In the entries below, find each line bearing the string "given" and copy it.

Top of Excerpted data

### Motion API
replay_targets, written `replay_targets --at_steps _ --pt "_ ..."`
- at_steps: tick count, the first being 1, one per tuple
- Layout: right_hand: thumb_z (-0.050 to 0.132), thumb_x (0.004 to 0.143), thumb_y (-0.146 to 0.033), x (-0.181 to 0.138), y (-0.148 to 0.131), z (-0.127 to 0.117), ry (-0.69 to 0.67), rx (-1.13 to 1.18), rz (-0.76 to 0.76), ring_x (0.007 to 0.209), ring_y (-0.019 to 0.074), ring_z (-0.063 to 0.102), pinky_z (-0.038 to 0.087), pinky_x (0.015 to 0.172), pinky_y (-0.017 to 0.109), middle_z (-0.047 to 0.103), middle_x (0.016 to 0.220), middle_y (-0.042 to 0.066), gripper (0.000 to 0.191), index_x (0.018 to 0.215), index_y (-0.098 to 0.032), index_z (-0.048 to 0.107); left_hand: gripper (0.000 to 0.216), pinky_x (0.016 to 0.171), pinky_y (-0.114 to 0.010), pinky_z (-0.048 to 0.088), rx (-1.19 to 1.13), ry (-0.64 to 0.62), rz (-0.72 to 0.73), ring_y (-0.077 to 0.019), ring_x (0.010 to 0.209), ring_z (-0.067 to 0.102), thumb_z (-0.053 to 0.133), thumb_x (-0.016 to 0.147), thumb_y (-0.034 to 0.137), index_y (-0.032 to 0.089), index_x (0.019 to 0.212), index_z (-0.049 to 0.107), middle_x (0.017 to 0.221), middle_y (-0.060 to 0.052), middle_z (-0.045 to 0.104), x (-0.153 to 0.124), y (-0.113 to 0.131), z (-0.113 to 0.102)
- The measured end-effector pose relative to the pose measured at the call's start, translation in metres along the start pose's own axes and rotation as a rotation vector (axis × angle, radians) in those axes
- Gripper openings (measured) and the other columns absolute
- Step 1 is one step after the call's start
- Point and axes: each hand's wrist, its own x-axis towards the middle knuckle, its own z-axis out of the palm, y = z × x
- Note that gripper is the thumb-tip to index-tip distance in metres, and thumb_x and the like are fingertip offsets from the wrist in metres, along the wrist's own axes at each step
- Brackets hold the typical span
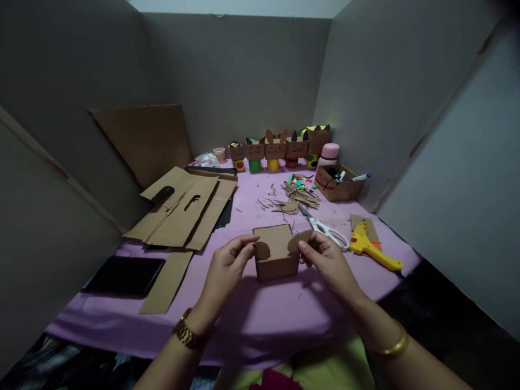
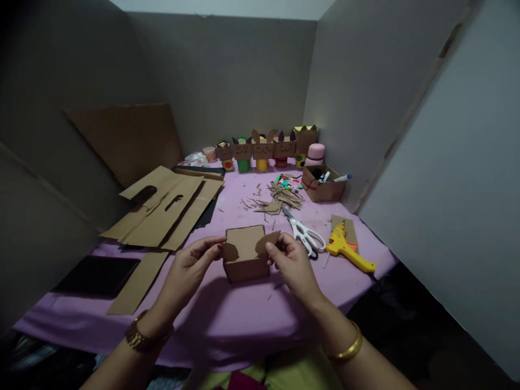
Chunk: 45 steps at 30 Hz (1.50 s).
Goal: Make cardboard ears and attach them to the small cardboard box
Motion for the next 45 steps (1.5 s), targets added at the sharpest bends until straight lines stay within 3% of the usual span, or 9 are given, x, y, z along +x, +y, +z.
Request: replay_targets --at_steps 5,13,22,38,45 --pt "0.067 0.079 -0.043 0.000 0.001 -0.001 -0.018 -0.016 -0.010 0.052 0.0094 0.050 0.037 0.049 0.022 0.057 0.065 -0.003 0.026 0.078 -0.018 0.060 0.022 0.081 -0.027 0.048 0.099 -0.038 0.050 -0.0177 0.091 0.065 0.061 0.083 0.027 0.020 0.102 0.070 0.099 -0.004 0.074 0.000 0.000 0.000" --pt "0.064 0.081 -0.044 -0.001 0.002 0.000 -0.019 -0.036 -0.005 0.052 0.0083 0.051 0.036 0.048 0.021 0.057 0.069 -0.002 0.026 0.080 -0.018 0.058 0.031 0.076 -0.029 0.050 0.193 -0.121 0.080 -0.0180 0.084 0.066 0.059 0.085 0.026 0.020 0.115 0.061 0.095 -0.005 0.072 -0.003 -0.002 -0.001" --pt "0.065 0.079 -0.046 -0.001 0.001 0.000 -0.005 -0.044 -0.001 0.051 0.0090 0.050 0.035 0.046 0.022 0.058 0.069 -0.002 0.028 0.079 -0.019 0.058 0.029 0.081 -0.030 0.047 0.321 -0.125 0.116 -0.0192 0.088 0.066 0.057 0.086 0.024 0.020 0.115 0.059 0.099 -0.006 0.072 -0.005 0.008 0.000" --pt "0.065 0.079 -0.046 -0.001 0.001 0.000 -0.007 -0.033 -0.007 0.052 0.0085 0.049 0.037 0.046 0.021 0.058 0.070 -0.002 0.028 0.079 -0.019 0.059 0.025 0.075 -0.027 0.047 0.379 -0.152 0.121 -0.0190 0.086 0.065 0.055 0.087 0.026 0.019 0.111 0.060 0.097 -0.005 0.070 -0.004 0.010 -0.002" --pt "0.066 0.078 -0.047 -0.001 0.000 0.001 -0.002 -0.039 -0.009 0.051 0.0092 0.049 0.036 0.045 0.021 0.057 0.068 -0.002 0.029 0.077 -0.020 0.057 0.042 0.076 -0.030 0.048 0.328 -0.172 0.106 -0.0205 0.085 0.064 0.049 0.090 0.029 0.019 0.131 0.048 0.093 -0.006 0.069 -0.004 0.002 -0.005"
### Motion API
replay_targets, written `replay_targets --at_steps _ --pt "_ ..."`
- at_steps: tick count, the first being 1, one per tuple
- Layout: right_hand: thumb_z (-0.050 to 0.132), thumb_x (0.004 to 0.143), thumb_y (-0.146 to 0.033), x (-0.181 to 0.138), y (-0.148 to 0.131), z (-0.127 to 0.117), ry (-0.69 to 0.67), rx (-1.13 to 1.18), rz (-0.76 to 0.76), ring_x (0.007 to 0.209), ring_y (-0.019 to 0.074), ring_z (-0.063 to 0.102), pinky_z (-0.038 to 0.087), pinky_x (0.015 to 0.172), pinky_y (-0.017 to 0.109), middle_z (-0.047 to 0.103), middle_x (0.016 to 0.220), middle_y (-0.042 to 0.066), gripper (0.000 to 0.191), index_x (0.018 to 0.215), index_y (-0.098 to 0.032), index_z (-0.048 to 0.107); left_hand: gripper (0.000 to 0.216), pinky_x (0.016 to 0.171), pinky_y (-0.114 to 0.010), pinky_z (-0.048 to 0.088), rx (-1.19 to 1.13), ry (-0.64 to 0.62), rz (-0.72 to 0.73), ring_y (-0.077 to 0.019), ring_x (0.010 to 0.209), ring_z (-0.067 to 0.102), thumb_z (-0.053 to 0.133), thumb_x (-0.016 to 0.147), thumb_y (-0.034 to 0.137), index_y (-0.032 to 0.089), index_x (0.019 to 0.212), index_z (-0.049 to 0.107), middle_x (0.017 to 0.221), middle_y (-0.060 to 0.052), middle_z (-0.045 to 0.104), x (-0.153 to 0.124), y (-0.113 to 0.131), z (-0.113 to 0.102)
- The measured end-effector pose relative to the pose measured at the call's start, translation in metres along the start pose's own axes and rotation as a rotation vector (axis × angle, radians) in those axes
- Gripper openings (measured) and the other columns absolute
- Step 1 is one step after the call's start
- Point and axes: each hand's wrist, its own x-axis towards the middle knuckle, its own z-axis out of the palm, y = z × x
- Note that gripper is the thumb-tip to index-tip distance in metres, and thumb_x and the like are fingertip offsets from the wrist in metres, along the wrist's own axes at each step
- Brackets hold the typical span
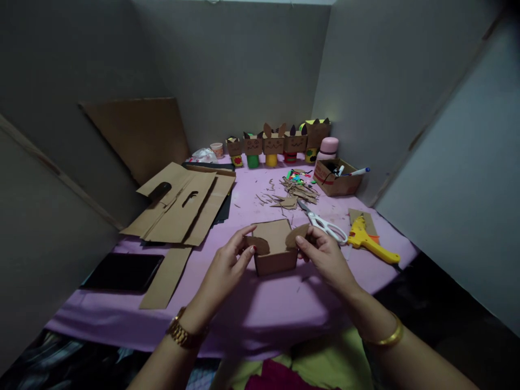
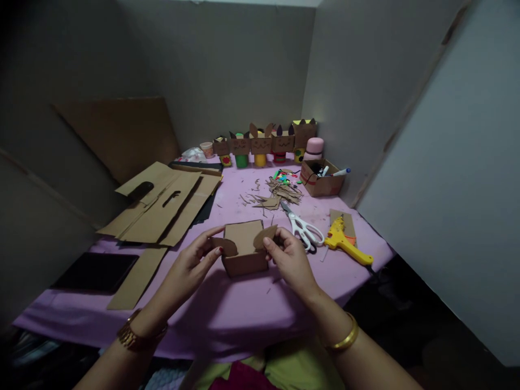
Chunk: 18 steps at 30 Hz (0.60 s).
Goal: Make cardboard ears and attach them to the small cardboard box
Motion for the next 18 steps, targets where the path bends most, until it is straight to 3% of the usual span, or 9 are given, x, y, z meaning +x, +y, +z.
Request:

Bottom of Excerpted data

* **Response for this exercise**
Motion for the next 45 steps (1.5 s), targets added at the sharpest bends until straight lines stay within 3% of the usual span, or 9 are given, x, y, z along +x, +y, +z.
Motion for the next 18 steps, targets where the path bends most, until it is straight to 3% of the usual span, or 9 are given, x, y, z meaning +x, +y, +z.

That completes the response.